The Truth About Beer

These are fighting words, I know, but I maintain that all beers taste alike – at least all beers of a kind. Sure, there is a big difference between Dixie Blackened Voodoo and Abita Purple Haze, but among all non-light common lager beers there’s not much difference.

Several years ago I even conducted my own taste test. I invited some friends who were adamant that they could tell one beer from the other. One boasted that he could always tell Dixie, which at the time was still being brewed in New Orleans, because it had more of a river water taste; Coors, on the other hand had a lighter mountain streams appeal. Bud and Miller fell somewhere in the middle of the taste spectrum.

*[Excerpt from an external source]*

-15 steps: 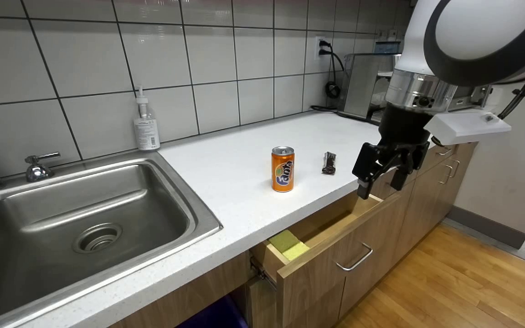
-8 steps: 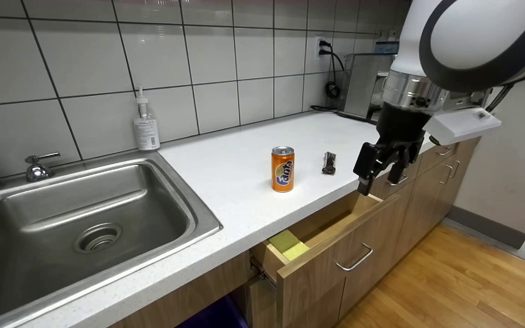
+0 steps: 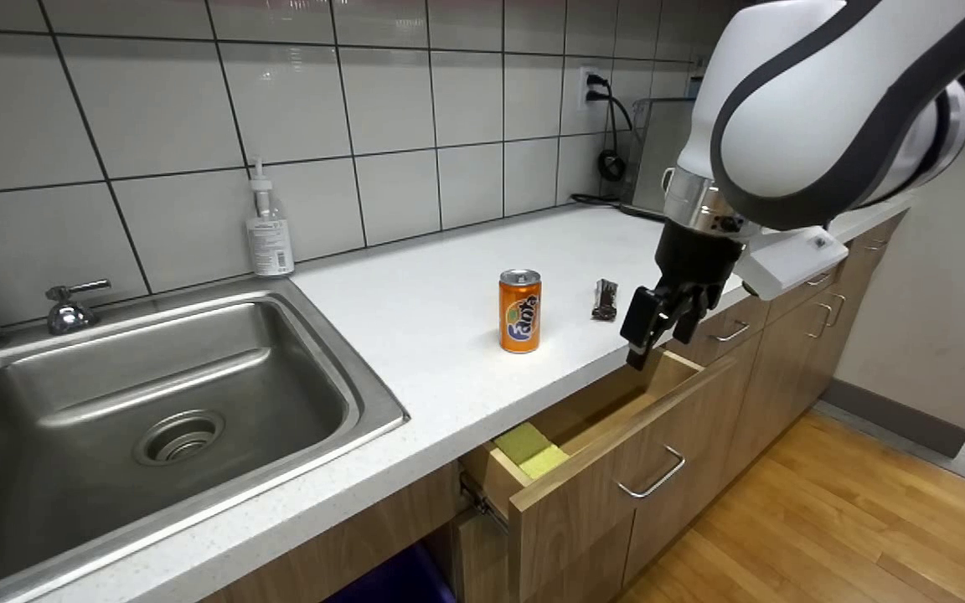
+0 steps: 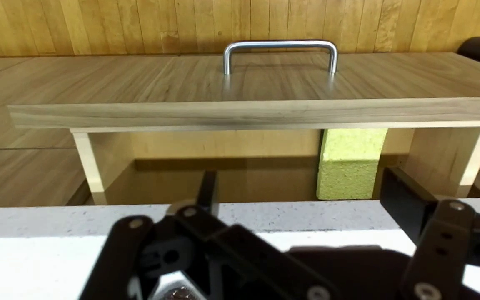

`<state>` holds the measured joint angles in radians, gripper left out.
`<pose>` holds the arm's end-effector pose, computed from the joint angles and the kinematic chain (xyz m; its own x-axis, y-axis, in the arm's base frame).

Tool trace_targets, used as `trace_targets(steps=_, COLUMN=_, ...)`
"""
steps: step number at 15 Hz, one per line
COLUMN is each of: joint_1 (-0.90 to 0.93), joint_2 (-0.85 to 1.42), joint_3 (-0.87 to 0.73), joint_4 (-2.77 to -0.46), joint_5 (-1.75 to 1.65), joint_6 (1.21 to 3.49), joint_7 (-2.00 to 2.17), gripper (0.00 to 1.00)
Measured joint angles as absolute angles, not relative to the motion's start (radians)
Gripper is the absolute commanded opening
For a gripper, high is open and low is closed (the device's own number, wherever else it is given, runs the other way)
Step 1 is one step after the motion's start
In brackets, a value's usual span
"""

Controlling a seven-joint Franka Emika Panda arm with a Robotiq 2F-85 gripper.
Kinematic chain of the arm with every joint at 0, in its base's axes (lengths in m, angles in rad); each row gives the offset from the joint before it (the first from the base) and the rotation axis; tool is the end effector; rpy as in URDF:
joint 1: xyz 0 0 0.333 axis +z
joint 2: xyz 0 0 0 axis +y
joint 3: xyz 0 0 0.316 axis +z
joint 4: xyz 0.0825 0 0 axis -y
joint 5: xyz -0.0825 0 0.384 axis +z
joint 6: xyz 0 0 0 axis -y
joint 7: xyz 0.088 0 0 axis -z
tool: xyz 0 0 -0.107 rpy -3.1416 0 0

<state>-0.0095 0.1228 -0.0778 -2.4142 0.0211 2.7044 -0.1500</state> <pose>0.5093 -0.0455 0.2768 0.9851 0.0469 0.1655 0.0438 -0.9988 0.0225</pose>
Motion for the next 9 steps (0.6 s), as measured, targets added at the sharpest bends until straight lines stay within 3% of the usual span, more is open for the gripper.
trace_targets(steps=9, joint_1=-0.010, joint_2=0.260, joint_3=-0.043, joint_4=-2.337, joint_5=0.021, joint_6=2.807, joint_7=-0.158, gripper=1.00)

I served the various beers in unmarked cups. Crackers were provided to equalize the taste buds. Each friend was asked to identify which beer was which.

My friends were all smug as they set about their duties. They were all males, after all, and no one should doubt their genetic beer knowledge.

There wasn’t so much beer served that any of them got woozy, but had they been, the results alone would’ve been sobering. They were all wrong. They couldn’t tell the river water from the mountain water, the hops from the barley. Truth is, by the time brewery water goes through a filtering process it all tastes pretty much the same.

Still, consumers, for various reasons, cling to their favorite beers. (I like Miller Light because my father did back when regular Miller was “the champagne of bottled beers.” I also remember a sign with that girl on the moon symbol that used to be along the Broad Street overpass.)

In the end it’s all about image: Corona-like palm trees on a Mexican beach and the All-American swagger of Budweiser, each steering us toward a cultural bias. But in a world of so many choices, sometimes biases are good things. They help us decide. Plus, there are other issues to be debated. Bottled or draught? Who serves it the coldest?

When it comes to selling beer, Dixie and Abita had it right. It is all voodoo and haze.